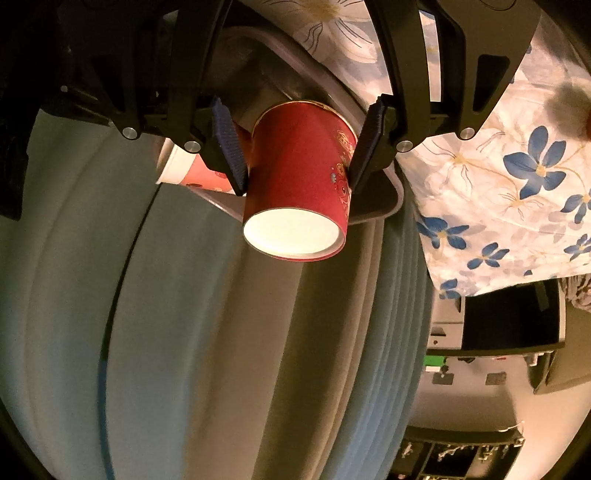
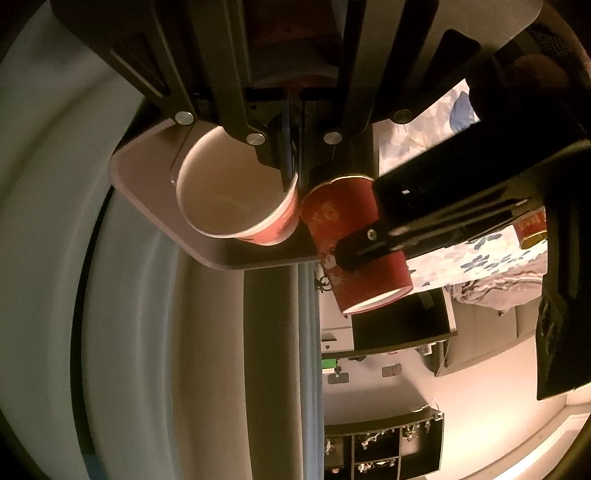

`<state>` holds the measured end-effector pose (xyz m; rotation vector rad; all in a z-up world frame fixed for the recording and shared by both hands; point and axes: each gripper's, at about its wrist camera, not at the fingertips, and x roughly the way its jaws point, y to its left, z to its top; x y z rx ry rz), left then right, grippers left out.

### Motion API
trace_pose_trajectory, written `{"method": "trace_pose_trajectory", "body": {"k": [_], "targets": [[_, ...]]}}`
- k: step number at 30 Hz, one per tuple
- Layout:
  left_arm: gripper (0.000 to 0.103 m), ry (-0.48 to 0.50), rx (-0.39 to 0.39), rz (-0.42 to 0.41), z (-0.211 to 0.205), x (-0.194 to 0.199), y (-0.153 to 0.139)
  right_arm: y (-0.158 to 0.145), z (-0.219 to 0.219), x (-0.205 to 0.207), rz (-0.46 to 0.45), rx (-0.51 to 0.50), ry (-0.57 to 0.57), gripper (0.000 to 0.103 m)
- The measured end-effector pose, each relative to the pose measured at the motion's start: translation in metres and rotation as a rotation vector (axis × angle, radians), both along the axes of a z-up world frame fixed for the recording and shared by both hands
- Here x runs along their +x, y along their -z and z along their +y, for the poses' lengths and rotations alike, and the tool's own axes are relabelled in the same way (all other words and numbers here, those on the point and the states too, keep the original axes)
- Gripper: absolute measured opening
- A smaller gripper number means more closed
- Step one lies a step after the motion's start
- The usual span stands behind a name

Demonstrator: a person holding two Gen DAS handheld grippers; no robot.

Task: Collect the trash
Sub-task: 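Open both tools to drop the cups into the grey bin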

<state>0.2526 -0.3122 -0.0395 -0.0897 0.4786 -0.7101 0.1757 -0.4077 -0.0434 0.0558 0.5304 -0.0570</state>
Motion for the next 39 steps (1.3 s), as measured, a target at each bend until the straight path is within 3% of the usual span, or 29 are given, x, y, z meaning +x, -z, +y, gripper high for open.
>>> {"method": "trace_pose_trajectory", "body": {"k": [19, 26, 29, 31, 32, 33, 37, 39], "targets": [[0.058, 0.034, 0.017, 0.042, -0.01, 0.003, 0.01, 0.008, -0.005, 0.007, 0.039, 0.008, 0.012, 0.004], [0.073, 0.027, 0.021, 0.059, -0.005, 0.004, 0.013, 0.01, -0.005, 0.008, 0.046, 0.001, 0.021, 0.005], [0.082, 0.007, 0.025, 0.063, -0.002, 0.005, 0.013, 0.011, -0.006, 0.009, 0.051, 0.002, 0.025, 0.009], [0.087, -0.006, 0.019, 0.067, 0.001, 0.005, 0.013, 0.012, -0.006, 0.008, 0.054, 0.003, 0.025, 0.02], [0.089, -0.011, 0.015, 0.07, 0.003, 0.005, 0.012, 0.012, -0.006, 0.008, 0.052, 0.0, 0.031, 0.032], [0.09, -0.019, 0.014, 0.069, 0.005, 0.005, 0.012, 0.012, -0.006, 0.008, 0.049, -0.001, 0.033, 0.036], [0.092, -0.05, 0.018, 0.071, 0.013, 0.004, 0.01, 0.01, -0.005, 0.007, 0.043, -0.015, 0.041, 0.037], [0.094, -0.07, 0.021, 0.068, 0.019, 0.001, 0.008, 0.009, -0.006, 0.005, 0.038, -0.019, 0.051, 0.044]]}}
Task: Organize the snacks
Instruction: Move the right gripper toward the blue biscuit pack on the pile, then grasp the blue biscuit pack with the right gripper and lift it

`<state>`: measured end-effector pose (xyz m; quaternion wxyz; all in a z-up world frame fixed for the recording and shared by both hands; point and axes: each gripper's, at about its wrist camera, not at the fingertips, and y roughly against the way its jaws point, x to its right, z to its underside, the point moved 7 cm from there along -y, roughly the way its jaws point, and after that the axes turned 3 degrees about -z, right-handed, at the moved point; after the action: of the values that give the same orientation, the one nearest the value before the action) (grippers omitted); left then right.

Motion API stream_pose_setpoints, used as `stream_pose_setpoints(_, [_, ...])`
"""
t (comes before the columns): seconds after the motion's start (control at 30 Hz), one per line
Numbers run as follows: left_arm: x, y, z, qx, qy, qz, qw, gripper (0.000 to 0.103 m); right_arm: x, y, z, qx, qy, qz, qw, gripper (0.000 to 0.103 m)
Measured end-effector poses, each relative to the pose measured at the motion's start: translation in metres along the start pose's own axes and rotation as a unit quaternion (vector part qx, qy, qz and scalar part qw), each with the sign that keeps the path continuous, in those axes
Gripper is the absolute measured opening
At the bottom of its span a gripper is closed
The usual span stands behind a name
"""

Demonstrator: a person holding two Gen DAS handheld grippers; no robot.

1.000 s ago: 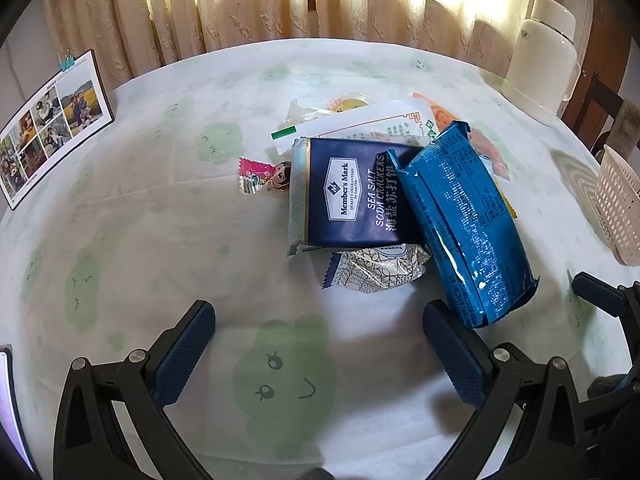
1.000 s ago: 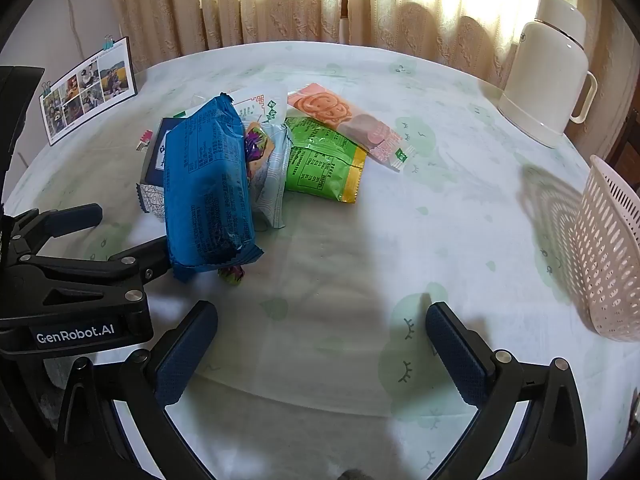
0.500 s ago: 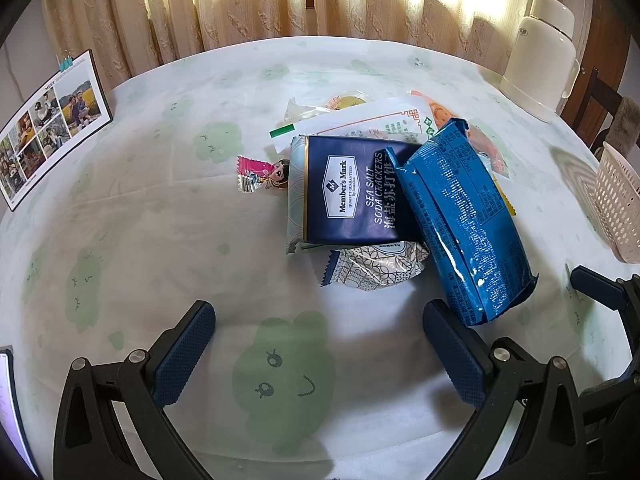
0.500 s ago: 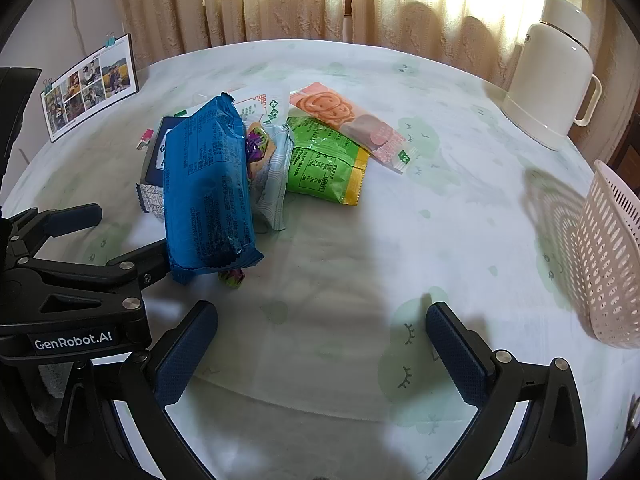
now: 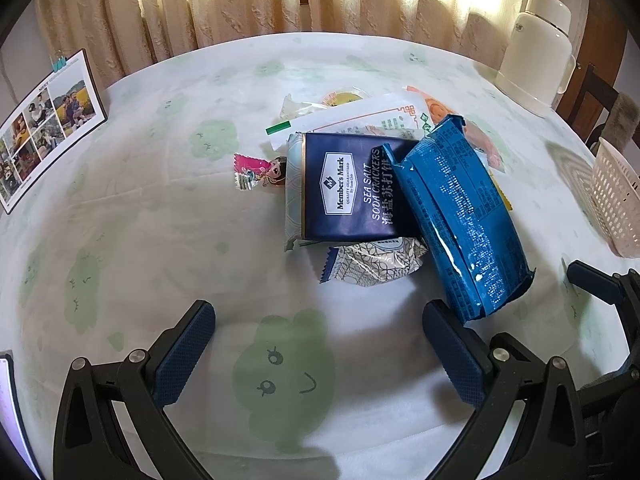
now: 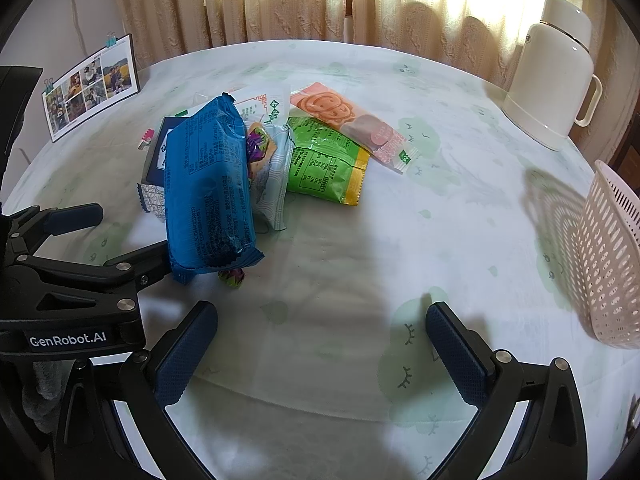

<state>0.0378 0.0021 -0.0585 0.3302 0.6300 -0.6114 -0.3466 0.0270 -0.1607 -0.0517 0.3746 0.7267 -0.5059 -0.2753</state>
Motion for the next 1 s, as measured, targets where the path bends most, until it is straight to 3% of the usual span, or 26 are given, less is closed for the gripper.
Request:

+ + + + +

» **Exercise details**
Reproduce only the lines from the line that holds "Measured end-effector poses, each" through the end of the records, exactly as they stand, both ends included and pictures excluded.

» **Response to the exercise**
Measured end-effector poses, each relative to the pose measured at the motion's start: translation in metres along the start pose's own axes and rotation as a unit quaternion (vector part qx, qy, qz and scalar part qw), each with the sign that keeps the path continuous, in those axes
Gripper is the absolute measured opening
At the bottom of its span a gripper is closed
The usual span stands behind a name
"""

Demonstrator: a person holding two Gen DAS handheld grippers; no robot.

1.000 s ago: 
1.000 s ago: 
0.500 s ago: 
0.500 s ago: 
now: 
now: 

<state>0.0378 0.0021 -0.0585 0.3302 0.6300 -0.6114 -0.3466 0.0270 -0.1607 -0.0517 0.3746 0.7267 -0.5059 -0.2753</state>
Motion for the next 1 s, as measured, targets where the path bends most, until it is straight to 3% of the usual span, or 26 are given, less is closed for the gripper.
Request:

This concludes the response.